# Work to be completed:
Some lines hold the string "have". Copy all of them from the material that follows.

· · · · ·

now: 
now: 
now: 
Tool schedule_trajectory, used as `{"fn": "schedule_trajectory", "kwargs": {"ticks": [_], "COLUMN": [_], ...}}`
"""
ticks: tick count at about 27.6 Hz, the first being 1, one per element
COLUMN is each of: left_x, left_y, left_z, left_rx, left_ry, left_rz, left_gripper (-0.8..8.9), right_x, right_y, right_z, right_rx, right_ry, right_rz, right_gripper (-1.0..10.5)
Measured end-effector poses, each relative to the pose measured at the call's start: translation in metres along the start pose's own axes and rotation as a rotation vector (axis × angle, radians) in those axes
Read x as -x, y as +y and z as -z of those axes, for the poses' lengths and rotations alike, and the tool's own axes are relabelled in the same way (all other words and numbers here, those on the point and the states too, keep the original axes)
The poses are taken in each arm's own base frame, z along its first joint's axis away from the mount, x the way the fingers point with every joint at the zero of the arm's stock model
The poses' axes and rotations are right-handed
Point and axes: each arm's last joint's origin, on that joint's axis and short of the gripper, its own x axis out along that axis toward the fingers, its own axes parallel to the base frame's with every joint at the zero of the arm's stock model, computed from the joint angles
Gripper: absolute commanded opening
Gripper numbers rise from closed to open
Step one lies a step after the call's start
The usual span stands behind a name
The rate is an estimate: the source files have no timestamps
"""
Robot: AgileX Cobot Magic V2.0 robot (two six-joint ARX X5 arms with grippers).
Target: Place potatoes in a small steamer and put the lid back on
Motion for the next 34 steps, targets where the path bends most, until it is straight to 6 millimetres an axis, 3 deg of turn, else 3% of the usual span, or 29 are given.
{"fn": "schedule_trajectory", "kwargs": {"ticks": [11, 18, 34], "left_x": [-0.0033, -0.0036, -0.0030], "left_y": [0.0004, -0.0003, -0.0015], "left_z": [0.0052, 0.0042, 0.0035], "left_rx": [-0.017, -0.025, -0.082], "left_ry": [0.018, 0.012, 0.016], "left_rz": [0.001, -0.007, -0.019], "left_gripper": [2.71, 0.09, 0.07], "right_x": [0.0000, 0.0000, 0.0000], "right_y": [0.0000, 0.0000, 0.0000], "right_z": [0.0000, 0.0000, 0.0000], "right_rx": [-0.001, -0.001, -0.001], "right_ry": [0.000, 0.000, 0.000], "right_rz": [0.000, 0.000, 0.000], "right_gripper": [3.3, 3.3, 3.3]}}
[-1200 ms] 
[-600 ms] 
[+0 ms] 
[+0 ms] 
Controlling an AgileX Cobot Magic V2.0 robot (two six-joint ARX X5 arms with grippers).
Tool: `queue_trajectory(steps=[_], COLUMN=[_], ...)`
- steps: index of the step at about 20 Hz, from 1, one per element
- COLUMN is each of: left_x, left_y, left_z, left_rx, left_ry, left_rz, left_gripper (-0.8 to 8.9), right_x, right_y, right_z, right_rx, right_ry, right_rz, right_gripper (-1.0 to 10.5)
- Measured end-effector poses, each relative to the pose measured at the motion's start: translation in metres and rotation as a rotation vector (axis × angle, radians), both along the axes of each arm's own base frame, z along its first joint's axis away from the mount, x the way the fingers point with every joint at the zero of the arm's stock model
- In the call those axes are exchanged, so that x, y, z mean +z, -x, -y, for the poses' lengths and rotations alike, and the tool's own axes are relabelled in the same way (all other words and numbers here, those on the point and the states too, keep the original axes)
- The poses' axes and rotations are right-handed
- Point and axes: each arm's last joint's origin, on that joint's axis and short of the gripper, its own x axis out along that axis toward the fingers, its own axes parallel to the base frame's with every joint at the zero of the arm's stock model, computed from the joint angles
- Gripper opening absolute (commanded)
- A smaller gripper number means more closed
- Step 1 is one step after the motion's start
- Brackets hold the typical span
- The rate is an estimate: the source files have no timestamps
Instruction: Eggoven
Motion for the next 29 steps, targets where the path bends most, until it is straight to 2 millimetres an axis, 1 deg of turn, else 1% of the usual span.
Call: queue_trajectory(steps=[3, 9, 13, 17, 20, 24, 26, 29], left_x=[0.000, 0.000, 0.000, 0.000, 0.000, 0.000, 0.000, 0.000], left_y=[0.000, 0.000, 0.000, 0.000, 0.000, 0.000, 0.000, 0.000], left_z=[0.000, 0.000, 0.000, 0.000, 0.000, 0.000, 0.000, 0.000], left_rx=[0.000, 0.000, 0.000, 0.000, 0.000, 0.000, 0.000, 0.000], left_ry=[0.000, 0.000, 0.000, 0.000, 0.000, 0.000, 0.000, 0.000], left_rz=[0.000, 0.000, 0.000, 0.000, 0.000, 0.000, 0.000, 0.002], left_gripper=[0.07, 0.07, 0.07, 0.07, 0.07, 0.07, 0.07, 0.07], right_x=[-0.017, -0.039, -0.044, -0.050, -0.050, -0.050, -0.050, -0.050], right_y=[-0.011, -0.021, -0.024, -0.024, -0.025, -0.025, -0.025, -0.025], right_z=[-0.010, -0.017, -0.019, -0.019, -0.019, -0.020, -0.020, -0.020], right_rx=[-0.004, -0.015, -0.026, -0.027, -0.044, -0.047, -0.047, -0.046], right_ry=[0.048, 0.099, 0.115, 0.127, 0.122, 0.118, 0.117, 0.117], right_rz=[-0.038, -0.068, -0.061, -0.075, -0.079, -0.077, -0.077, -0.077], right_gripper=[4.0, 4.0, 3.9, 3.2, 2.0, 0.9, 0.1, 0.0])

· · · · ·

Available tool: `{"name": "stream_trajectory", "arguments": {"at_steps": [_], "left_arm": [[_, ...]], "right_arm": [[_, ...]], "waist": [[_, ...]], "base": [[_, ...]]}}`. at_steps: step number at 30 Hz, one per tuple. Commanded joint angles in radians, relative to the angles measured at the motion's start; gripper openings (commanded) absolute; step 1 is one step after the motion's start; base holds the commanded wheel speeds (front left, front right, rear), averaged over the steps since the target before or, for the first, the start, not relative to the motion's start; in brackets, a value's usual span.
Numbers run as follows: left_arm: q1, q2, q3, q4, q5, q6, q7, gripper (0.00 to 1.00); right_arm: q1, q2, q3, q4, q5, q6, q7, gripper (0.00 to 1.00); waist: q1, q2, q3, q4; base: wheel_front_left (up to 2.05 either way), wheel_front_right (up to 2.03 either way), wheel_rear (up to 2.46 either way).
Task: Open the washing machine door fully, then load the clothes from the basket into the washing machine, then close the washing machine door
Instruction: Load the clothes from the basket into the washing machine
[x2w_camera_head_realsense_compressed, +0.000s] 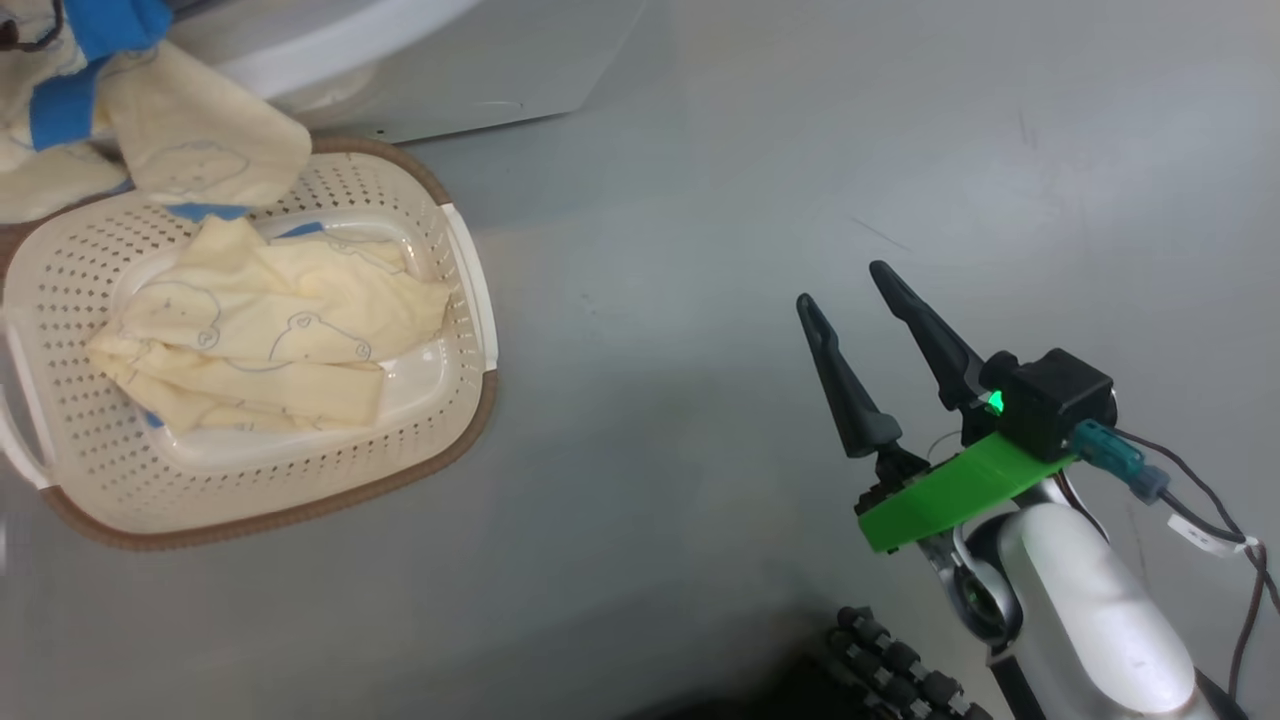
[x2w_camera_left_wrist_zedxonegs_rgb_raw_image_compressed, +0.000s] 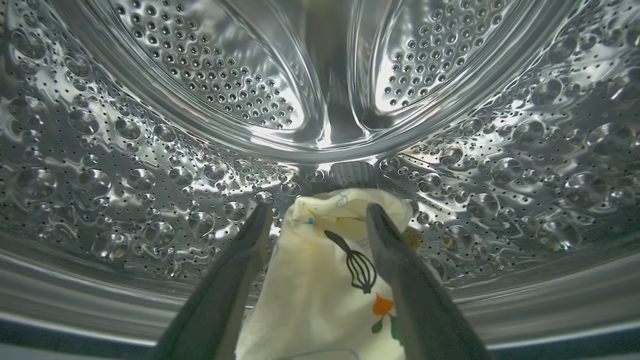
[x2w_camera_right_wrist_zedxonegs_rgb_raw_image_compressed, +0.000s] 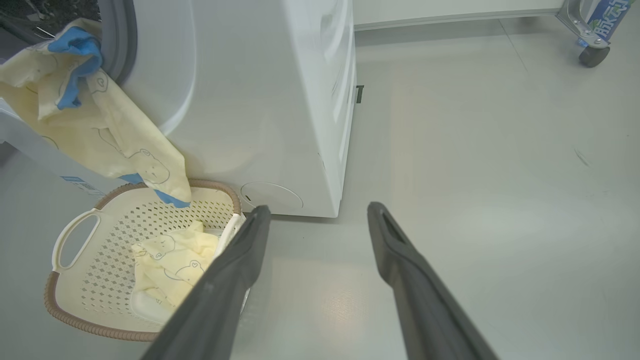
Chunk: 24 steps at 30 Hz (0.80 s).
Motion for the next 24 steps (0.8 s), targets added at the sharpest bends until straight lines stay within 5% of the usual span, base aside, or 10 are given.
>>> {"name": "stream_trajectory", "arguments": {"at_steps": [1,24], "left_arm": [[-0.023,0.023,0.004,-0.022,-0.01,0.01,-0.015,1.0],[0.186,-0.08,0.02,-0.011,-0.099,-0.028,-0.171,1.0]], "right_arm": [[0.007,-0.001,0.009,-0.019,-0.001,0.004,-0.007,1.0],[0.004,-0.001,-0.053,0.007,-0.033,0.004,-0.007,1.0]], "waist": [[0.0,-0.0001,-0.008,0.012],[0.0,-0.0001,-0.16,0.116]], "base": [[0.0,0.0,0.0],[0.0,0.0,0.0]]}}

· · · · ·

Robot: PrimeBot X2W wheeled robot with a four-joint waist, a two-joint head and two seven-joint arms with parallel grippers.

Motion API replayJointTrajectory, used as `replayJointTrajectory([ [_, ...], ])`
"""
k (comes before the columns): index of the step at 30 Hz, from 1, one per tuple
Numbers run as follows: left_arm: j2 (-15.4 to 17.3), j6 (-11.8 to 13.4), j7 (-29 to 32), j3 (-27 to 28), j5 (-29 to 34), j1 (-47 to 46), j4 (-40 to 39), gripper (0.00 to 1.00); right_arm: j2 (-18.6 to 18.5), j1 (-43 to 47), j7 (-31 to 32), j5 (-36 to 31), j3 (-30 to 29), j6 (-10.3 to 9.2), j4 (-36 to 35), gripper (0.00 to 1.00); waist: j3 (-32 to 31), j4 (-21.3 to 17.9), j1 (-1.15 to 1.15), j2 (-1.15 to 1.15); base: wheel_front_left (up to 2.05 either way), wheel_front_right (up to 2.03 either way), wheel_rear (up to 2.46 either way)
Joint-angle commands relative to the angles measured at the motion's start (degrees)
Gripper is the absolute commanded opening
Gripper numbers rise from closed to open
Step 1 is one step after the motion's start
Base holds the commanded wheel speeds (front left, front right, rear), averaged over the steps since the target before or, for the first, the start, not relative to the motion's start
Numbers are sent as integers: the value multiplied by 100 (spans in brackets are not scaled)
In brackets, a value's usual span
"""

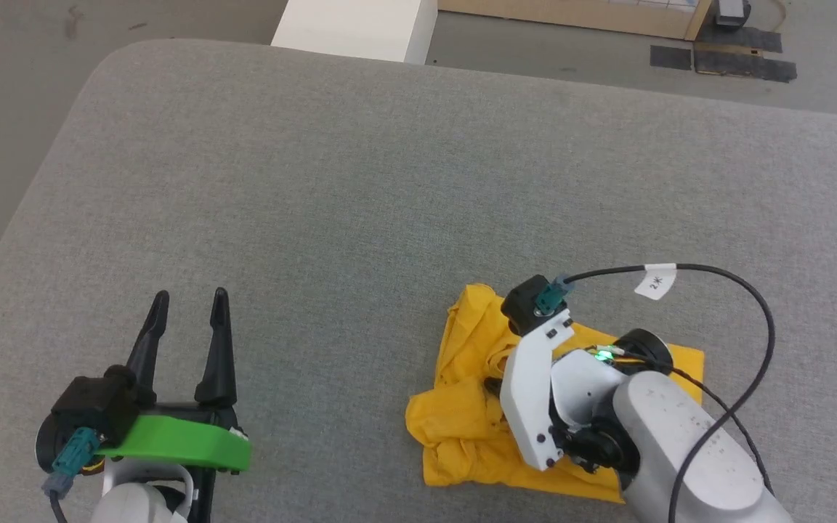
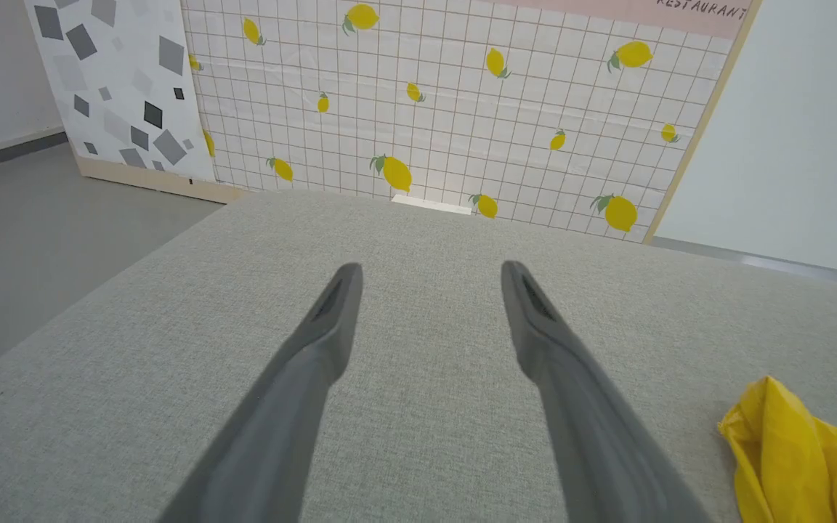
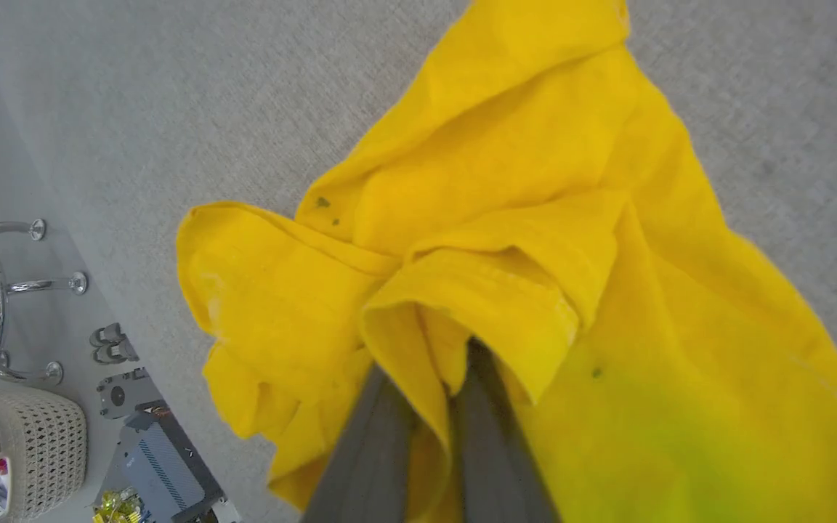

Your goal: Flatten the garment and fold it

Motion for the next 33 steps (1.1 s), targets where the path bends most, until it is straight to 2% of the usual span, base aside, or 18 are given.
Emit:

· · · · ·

# Answer box:
The rate is an estimate: the source files have no timestamps
- The rate is an estimate: the source files have no timestamps

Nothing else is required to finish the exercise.